# PROBLEM STATEMENT:
Scan the entries below, and for each line that includes the word "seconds", make a copy.

# Items from a dataset:
============================================================

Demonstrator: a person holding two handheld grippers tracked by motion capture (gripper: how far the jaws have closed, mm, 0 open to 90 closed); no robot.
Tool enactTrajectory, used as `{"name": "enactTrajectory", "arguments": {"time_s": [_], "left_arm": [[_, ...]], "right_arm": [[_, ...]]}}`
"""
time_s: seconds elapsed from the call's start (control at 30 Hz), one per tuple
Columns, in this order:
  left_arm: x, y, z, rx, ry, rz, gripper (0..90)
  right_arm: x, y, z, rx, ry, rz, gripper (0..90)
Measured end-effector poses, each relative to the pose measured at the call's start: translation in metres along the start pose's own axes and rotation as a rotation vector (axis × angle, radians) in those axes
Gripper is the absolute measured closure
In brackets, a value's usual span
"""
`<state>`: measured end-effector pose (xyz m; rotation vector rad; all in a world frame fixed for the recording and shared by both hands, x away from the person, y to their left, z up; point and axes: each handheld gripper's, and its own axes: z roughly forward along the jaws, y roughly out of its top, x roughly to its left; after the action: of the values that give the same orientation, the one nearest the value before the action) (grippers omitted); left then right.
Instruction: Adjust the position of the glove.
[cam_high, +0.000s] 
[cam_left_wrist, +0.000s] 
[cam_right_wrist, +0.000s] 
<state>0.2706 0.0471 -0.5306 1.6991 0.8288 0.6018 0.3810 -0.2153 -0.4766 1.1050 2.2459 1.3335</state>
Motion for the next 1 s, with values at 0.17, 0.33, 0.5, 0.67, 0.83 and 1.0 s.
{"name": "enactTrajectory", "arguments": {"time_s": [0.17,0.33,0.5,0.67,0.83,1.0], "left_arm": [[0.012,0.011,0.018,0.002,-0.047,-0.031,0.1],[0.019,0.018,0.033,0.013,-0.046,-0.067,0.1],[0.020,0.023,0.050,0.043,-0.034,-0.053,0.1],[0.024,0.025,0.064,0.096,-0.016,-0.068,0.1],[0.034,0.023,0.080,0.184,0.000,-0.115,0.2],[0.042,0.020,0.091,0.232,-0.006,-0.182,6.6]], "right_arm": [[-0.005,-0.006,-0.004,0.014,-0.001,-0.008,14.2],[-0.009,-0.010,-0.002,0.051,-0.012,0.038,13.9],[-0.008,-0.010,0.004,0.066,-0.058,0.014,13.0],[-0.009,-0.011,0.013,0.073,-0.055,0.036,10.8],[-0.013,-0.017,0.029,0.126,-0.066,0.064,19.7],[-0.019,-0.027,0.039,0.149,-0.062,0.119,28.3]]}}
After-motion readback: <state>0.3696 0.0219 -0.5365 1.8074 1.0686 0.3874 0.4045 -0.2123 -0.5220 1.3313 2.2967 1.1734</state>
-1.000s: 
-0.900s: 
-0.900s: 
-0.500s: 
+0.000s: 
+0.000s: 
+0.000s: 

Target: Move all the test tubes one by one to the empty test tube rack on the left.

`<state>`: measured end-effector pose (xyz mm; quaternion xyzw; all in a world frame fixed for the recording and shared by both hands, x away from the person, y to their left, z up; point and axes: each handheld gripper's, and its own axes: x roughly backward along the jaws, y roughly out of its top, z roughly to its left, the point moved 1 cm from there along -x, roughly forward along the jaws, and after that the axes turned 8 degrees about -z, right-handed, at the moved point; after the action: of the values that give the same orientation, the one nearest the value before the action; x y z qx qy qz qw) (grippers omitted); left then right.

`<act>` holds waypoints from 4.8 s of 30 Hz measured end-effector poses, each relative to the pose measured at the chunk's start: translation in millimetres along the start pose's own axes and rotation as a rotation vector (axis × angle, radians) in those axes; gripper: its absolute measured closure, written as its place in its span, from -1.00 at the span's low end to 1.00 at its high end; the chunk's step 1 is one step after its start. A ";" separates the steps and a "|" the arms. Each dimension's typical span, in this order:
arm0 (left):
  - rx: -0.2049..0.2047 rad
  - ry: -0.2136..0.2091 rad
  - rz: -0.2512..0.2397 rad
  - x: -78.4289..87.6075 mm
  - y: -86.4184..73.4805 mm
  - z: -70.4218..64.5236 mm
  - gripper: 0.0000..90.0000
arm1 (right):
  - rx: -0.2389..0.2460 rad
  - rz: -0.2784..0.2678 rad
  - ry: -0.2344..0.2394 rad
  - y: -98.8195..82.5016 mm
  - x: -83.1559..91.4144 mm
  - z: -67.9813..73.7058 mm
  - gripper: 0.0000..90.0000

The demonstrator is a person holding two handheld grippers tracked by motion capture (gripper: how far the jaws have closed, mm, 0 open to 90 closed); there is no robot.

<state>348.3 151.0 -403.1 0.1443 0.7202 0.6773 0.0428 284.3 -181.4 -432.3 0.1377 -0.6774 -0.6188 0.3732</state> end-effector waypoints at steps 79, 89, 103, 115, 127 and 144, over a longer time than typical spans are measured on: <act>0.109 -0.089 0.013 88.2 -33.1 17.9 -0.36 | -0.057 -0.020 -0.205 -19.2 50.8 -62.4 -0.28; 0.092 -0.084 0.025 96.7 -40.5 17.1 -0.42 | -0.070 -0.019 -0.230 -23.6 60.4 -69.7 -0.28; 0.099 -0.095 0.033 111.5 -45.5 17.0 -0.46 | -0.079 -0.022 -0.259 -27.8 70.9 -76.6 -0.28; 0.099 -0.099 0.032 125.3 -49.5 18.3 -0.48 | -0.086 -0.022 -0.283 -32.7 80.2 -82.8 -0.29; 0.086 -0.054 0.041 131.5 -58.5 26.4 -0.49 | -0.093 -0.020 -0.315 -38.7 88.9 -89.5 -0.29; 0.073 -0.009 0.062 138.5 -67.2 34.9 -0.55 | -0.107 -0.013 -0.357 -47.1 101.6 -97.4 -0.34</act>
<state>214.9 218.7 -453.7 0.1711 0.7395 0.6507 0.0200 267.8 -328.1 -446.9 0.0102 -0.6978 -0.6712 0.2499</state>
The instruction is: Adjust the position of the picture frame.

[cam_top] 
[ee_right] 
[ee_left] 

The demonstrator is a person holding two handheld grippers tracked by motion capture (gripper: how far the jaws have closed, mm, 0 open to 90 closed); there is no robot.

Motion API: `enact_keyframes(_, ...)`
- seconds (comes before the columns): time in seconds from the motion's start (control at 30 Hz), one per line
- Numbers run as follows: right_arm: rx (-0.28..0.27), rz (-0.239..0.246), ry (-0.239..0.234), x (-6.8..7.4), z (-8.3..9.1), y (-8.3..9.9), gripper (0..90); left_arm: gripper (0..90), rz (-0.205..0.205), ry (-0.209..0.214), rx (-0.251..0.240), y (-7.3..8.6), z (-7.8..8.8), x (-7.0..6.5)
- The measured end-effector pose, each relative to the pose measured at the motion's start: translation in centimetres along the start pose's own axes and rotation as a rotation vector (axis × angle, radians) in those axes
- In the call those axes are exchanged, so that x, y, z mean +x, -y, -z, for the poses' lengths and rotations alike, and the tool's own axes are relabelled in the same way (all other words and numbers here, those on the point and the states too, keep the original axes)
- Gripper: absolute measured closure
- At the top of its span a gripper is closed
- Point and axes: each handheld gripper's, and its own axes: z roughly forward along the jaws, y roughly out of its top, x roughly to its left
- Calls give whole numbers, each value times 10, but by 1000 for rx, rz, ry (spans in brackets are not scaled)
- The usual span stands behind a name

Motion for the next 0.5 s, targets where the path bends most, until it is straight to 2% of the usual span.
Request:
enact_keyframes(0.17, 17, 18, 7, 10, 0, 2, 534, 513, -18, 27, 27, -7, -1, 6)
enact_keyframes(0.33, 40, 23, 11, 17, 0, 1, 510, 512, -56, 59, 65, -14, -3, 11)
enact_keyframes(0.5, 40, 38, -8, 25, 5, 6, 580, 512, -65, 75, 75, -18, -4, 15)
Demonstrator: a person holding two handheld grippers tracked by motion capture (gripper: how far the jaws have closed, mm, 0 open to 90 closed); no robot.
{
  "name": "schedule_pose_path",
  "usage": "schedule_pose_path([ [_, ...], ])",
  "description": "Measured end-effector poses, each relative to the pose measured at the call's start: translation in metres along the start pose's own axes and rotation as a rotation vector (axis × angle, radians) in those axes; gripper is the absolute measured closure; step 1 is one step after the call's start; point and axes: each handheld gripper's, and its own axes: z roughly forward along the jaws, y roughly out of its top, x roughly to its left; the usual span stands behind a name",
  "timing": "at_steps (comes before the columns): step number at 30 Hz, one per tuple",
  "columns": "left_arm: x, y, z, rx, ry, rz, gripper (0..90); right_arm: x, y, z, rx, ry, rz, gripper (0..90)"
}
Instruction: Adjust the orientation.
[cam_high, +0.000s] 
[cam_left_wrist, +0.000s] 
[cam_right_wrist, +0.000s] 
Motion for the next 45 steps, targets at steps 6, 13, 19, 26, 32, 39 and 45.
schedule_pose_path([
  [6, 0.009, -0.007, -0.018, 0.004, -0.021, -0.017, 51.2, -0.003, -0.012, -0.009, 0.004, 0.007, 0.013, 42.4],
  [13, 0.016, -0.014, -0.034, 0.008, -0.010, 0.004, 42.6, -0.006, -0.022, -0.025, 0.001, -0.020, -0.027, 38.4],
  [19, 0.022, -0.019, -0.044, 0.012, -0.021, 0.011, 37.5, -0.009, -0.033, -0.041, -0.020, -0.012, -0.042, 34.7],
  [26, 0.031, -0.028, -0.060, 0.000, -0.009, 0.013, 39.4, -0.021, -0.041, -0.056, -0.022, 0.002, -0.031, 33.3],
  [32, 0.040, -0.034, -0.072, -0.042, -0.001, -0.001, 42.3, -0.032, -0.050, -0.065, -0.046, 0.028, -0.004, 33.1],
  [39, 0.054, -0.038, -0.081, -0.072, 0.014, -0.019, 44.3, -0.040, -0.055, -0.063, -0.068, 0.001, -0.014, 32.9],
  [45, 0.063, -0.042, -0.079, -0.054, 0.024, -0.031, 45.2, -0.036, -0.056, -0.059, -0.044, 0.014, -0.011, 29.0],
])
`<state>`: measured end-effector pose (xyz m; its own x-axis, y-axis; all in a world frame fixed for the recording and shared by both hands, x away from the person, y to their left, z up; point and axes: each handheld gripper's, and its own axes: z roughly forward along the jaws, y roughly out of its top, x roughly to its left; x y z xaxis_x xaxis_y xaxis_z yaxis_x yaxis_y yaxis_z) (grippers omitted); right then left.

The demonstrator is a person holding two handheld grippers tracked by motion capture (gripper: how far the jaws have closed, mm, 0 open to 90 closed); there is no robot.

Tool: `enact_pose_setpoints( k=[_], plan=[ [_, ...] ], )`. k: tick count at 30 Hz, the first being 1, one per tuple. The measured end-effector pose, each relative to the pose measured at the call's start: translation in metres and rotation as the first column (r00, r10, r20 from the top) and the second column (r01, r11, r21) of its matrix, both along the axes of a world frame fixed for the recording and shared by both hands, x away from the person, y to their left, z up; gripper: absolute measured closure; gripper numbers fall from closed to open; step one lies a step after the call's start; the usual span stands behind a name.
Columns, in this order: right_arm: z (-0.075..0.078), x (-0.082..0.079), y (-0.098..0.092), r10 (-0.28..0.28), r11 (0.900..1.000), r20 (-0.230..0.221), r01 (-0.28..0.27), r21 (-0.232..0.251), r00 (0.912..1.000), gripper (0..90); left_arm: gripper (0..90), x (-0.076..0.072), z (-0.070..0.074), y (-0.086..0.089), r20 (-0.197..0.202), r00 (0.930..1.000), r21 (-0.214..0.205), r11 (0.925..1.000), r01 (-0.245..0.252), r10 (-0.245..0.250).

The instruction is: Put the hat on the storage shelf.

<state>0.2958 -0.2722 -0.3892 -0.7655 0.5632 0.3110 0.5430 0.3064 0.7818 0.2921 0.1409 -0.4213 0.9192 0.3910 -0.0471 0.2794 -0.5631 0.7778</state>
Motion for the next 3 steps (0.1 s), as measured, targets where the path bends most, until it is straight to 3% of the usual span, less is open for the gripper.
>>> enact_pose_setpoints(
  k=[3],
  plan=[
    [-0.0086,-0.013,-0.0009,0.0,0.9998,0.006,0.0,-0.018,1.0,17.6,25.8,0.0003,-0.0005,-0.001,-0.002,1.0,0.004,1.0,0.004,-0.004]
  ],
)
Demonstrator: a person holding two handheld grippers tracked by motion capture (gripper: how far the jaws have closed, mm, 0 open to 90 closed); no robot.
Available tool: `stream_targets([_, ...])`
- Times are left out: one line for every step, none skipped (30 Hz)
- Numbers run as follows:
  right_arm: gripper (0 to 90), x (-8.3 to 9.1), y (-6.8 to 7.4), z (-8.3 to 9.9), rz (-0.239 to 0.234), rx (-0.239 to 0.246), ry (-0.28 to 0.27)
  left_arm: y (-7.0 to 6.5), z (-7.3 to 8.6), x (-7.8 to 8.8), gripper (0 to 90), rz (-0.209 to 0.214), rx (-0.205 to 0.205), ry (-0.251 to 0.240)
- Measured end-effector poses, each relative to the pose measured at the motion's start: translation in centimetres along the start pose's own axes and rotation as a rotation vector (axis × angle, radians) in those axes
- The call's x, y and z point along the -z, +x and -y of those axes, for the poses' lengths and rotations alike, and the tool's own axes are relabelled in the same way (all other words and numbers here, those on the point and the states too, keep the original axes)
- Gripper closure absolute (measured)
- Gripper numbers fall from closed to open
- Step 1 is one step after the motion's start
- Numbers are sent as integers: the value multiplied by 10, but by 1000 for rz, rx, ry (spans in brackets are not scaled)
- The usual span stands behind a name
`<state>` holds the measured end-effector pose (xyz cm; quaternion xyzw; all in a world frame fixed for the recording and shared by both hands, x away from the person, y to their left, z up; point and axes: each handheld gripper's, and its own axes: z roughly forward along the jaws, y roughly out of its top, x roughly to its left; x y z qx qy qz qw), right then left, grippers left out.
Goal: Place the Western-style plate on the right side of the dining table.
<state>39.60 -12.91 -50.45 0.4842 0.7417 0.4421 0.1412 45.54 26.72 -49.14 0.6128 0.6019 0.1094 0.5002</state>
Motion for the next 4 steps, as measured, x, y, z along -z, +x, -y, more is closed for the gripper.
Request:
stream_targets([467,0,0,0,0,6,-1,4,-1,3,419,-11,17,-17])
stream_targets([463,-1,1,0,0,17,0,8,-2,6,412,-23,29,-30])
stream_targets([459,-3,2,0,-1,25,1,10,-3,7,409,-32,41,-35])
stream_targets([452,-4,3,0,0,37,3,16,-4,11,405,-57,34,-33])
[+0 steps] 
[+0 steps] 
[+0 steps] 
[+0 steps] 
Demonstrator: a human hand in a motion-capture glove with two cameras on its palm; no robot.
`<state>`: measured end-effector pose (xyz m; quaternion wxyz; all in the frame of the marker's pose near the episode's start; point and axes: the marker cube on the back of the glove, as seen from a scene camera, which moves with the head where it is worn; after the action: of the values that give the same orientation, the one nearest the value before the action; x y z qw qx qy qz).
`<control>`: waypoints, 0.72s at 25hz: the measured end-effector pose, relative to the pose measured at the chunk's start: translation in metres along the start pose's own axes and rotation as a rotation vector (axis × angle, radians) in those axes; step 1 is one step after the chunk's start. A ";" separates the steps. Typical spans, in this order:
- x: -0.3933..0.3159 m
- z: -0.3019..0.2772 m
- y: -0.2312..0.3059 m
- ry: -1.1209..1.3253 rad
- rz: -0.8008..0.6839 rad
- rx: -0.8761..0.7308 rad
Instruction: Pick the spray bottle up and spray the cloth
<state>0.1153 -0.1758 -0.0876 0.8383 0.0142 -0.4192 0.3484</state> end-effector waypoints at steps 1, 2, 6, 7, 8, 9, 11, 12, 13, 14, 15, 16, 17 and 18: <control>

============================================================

# WRITTEN ANSWER:
time_s: seconds elapsed from the call's start (control at 30 Hz), one per tuple
- seconds (comes before the columns): time in seconds from the motion's start (control at 30 Hz), one per line

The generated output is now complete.